_Aim of the task_. Your task is to print all of the data below exactly, with no pictures included.
*** Collected material Section Begins ***
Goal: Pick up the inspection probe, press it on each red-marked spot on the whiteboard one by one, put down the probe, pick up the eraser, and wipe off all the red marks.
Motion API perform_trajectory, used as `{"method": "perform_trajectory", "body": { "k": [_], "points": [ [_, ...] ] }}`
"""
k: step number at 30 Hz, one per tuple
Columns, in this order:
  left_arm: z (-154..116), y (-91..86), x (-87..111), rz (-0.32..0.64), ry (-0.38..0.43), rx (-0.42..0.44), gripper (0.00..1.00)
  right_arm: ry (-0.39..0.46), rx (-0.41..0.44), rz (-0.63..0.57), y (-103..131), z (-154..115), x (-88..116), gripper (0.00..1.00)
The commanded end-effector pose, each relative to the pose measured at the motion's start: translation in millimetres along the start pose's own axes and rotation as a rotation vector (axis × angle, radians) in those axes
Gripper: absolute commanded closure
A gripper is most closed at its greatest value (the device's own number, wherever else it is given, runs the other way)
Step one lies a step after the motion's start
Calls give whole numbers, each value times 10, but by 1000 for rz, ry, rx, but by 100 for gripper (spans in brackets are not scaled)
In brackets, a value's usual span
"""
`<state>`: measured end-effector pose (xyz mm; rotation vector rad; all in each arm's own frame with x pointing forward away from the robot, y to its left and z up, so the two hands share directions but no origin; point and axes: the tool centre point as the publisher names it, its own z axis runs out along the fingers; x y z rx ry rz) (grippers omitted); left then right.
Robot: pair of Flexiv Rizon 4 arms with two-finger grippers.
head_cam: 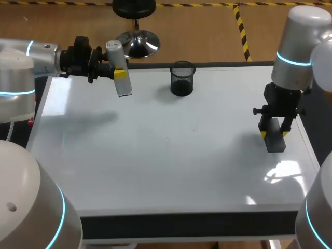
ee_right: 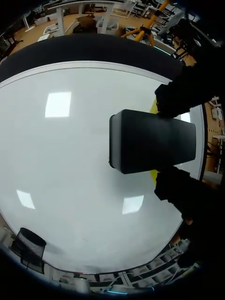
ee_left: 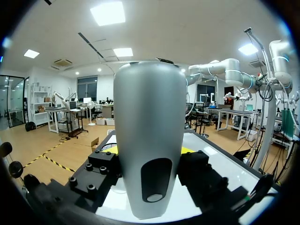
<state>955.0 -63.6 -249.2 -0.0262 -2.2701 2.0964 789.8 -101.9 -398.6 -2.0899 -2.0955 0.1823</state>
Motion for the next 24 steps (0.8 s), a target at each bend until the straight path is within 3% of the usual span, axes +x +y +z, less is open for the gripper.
{"method": "perform_trajectory", "body": {
  "k": [1, 7, 24],
  "points": [
    [4, -15, 4, 1, -2, -1, 100, 3, 7, -1, 84, 27, -34, 100],
    [4, -15, 4, 1, -2, -1, 100, -38, -20, 48, 131, 24, -50, 100],
    [4, -15, 4, 1, -2, -1, 100, -55, -48, 27, 241, 93, 4, 100]
  ]
}}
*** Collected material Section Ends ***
_Output_.
Goal: Pick up the inspection probe, press it on each red-marked spot on the whiteboard one by one, put down the probe, pick up the eraser, and wipe off all the red marks.
Motion API perform_trajectory, used as `{"method": "perform_trajectory", "body": { "k": [_], "points": [ [_, ...] ] }}`
"""
k: step number at 30 Hz, one per tuple
Columns, in this order:
  left_arm: z (-154..116), y (-91..86), x (-87..111), rz (-0.32..0.64), ry (-0.38..0.43), rx (-0.42..0.44), gripper (0.00..1.00)
  right_arm: ry (-0.39..0.46), rx (-0.41..0.44), rz (-0.63..0.57), y (-103..131), z (-154..115), x (-88..116), gripper (0.00..1.00)
The commanded end-effector pose, each relative to the pose measured at the motion's start: translation in millimetres along the start pose's own axes and rotation as a rotation vector (axis × angle, radians) in those axes
Gripper: absolute commanded closure
A gripper is most closed at its greatest value (the device's own number, wherever else it is given, runs the other way)
Step one lies a step after the motion's start
Calls give whole numbers, each value times 10, but by 1000 for rz, ry, rx, but by 100 for gripper (spans in brackets are not scaled)
In brackets, a value's usual span
"""
`<state>`: measured end-effector pose (xyz mm; rotation vector rad; all in each arm's own frame with x pointing forward away from the robot, y to its left and z up, so the two hands share directions but no origin; point and axes: the tool centre point as the publisher names it, its own z axis runs out along the fingers; x y z rx ry rz) (grippers omitted); left then right.
Robot: pair of Flexiv Rizon 4 arms with two-finger grippers.
head_cam: 
ee_right: 
ee_left: 
<state>955.0 -63.6 -249.2 -0.0262 -2.2701 2.0964 789.8 -101.9 -398.6 -2.0899 -2.0955 0.1823</state>
Motion for the next 24 steps (0.8 s), a target at each bend until the straight path is within 3% of the usual span, axes +x +y +z, less is open for the gripper.
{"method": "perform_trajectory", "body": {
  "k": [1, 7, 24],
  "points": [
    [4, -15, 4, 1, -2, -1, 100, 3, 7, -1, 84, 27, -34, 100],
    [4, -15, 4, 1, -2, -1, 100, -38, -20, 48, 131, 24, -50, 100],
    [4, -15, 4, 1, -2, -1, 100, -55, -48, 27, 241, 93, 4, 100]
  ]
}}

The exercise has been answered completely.